Seems simple, but each metric has pitfalls.

Character Counting: Do Spaces Count?#

The most basic character counting has two approaches:

const charCount = text.length
const charCountNoSpace = text.replace(/\s/g, '').length

\s matches all whitespace: spaces, tabs, newlines, carriage returns, etc. But here’s a detail—Chinese full-width space (U+3000) is not in \s!

To handle Chinese full-width spaces:

const charCountNoSpace = text.replace(/[\s\u3000]/g, '').length

Unicode Character Pitfalls#

JavaScript’s String.length returns UTF-16 code units, not characters:

'𠮷'.length  // 2, but it's actually 1 character
'👍'.length  // 2, but it's actually 1 character

This is because these characters require 4 bytes in UTF-16 (surrogate pairs).
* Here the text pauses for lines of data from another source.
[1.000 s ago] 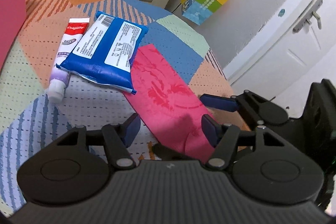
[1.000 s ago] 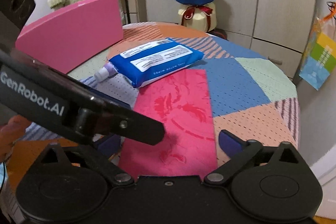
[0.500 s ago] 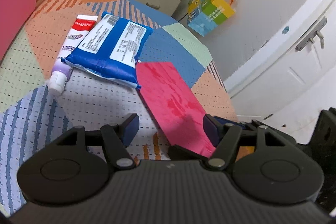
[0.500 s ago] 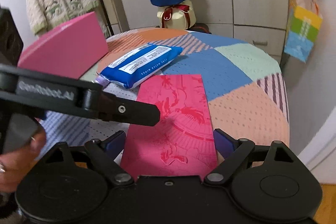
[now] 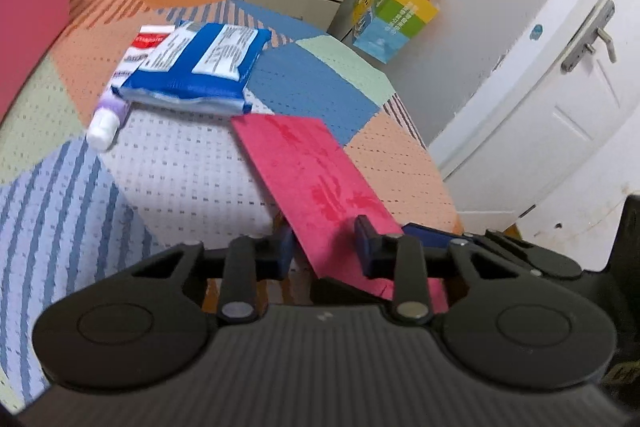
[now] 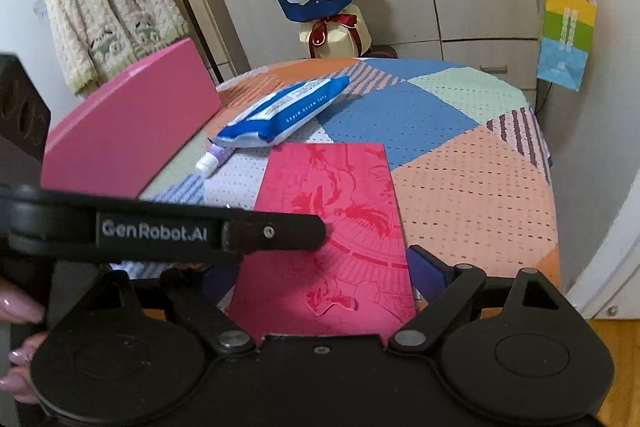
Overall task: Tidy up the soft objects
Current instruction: 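Close the left gripper on the pink towel edge, then lift and carry the pink towel with the left gripper over the pink box, then open the left gripper to drop the pink towel into the box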
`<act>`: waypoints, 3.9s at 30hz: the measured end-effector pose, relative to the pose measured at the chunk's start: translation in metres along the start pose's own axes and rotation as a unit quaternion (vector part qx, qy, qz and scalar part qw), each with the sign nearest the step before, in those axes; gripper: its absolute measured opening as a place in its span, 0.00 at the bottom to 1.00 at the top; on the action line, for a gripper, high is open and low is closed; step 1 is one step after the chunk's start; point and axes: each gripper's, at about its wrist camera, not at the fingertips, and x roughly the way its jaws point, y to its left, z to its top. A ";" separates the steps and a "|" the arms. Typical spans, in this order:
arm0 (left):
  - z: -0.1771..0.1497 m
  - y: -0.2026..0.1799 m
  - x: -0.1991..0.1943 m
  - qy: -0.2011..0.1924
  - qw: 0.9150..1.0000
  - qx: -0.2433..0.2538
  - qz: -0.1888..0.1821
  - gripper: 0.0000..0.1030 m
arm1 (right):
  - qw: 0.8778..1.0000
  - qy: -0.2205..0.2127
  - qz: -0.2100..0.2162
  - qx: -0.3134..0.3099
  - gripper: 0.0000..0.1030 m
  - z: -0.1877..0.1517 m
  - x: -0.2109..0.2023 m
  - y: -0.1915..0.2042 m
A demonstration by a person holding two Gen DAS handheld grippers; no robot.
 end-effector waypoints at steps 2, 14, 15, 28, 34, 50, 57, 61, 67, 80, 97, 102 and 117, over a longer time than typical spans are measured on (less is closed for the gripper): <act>-0.002 0.000 -0.002 -0.001 1.000 -0.001 0.000 0.28 | 1.000 0.003 -0.006 -0.004 0.90 0.000 -0.001 0.003; -0.019 -0.015 -0.031 0.012 0.999 0.038 -0.008 0.28 | 1.000 0.021 -0.011 0.004 0.90 -0.010 -0.028 0.019; -0.020 -0.016 -0.035 0.014 0.999 0.041 -0.010 0.28 | 1.000 0.023 -0.011 0.003 0.90 -0.010 -0.031 0.021; -0.050 -0.010 -0.100 0.000 0.997 0.062 -0.041 0.23 | 0.998 -0.009 -0.039 -0.058 0.90 -0.034 -0.079 0.076; -0.056 -0.003 -0.131 -0.011 0.997 0.061 -0.041 0.23 | 0.997 -0.014 -0.025 -0.075 0.90 -0.032 -0.092 0.099; -0.052 0.025 -0.233 -0.038 0.998 0.053 -0.024 0.23 | 0.988 -0.039 0.035 -0.145 0.90 -0.010 -0.122 0.182; -0.022 0.054 -0.267 -0.062 0.997 0.046 -0.006 0.23 | 0.986 -0.058 0.079 -0.132 0.90 0.020 -0.106 0.212; -0.002 0.074 -0.278 -0.072 0.997 0.041 0.006 0.22 | 0.986 -0.059 0.099 -0.124 0.90 0.041 -0.088 0.226; 0.028 0.101 -0.286 -0.093 0.994 0.034 0.037 0.23 | 0.983 -0.062 0.133 -0.108 0.90 0.069 -0.055 0.245; 0.066 0.168 -0.258 -0.125 0.988 0.009 0.085 0.22 | 0.982 -0.043 0.169 -0.067 0.90 0.100 0.035 0.259; 0.071 0.199 -0.222 -0.106 0.991 -0.025 0.083 0.22 | 0.986 0.004 0.152 -0.068 0.90 0.105 0.073 0.259; 0.073 0.212 -0.218 -0.098 0.991 -0.057 0.074 0.27 | 0.989 0.007 0.125 -0.075 0.90 0.105 0.071 0.261; 0.051 0.165 -0.277 -0.147 0.975 0.044 0.163 0.64 | 0.988 -0.024 0.098 -0.119 0.91 0.093 0.024 0.266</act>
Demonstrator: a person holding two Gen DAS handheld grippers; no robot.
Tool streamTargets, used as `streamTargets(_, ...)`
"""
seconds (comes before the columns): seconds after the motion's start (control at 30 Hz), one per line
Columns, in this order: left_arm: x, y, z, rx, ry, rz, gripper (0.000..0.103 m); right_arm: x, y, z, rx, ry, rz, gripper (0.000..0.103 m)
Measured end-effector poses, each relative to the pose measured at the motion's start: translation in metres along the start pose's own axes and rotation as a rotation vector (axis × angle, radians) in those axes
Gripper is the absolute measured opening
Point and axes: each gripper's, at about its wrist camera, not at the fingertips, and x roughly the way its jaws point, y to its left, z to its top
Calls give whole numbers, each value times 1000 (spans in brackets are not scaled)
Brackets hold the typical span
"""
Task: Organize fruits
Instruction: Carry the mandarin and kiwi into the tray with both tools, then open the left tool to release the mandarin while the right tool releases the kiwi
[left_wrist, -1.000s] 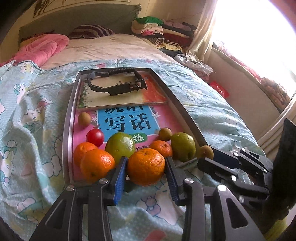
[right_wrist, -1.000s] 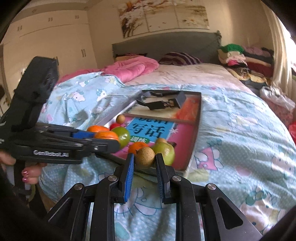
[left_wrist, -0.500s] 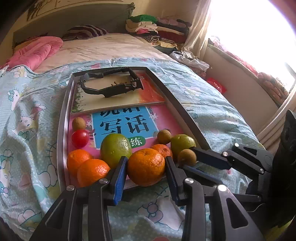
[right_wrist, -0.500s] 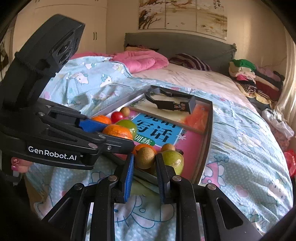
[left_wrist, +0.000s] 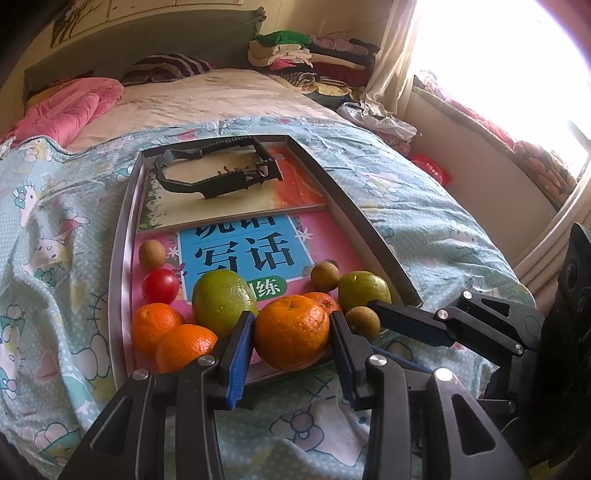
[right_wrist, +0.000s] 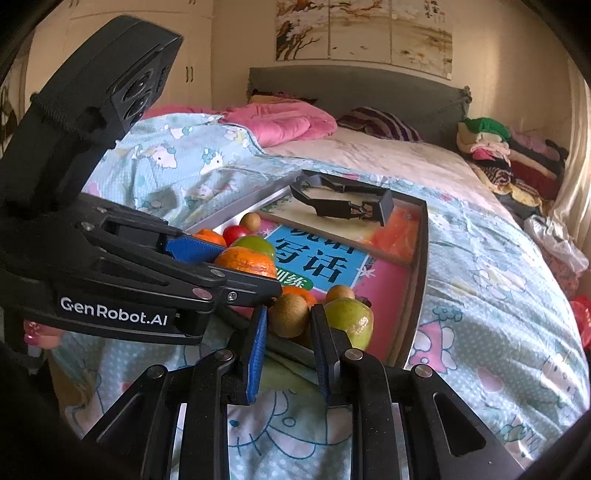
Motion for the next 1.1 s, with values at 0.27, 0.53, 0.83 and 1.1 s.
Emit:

The correct counting method:

function getRealCharCount(text: string): number {
  // Method 1: Use Array.from
  return Array.from(text).length
  
  // Method 2: Use for...of
  let count = 0
  for (const _ of text) {
    count++
  }
  return count
  
  // Method 3: Use regex (ES2018+)
  return (text.match(/\p{Any}/gu) || []).length
}

\p{Any} is a Unicode property escape that matches any character, and the u flag enables Unicode mode.

Word Counting: Chinese vs English Differences#

English words are separated by spaces—simple:

const wordCount = text.trim() ? text.trim().split(/\s+/).length : 0

But Chinese has no space delimiters—Chinese “words” require segmentation algorithms. A simple approach:

// Count Chinese by characters, English by words
const chineseChars = (text.match(/[\u4e00-\u9fa5]/g) || []).length
const englishWords = text.match(/[a-zA-Z]+/g) || []
const wordCount = chineseChars + englishWords.length

More Precise Segmentation#

To truly count Chinese words, you need a segmentation library like jieba:

import * as jieba from 'nodejieba'

function countChineseWords(text: string): number {
  const chineseText = text.match(/[\u4e00-\u9fa5]+/g) || []
  const words = chineseText.map(seg => jieba.cut(seg)).flat()
  return words.length
}

But segmentation introduces additional complexity:

Performance overhead: Segmentation requires dictionary matching
Accuracy issues: New words and proper nouns may be segmented incorrectly
Size issues: Dictionary files are several MB

For online tools, counting Chinese by characters is more practical.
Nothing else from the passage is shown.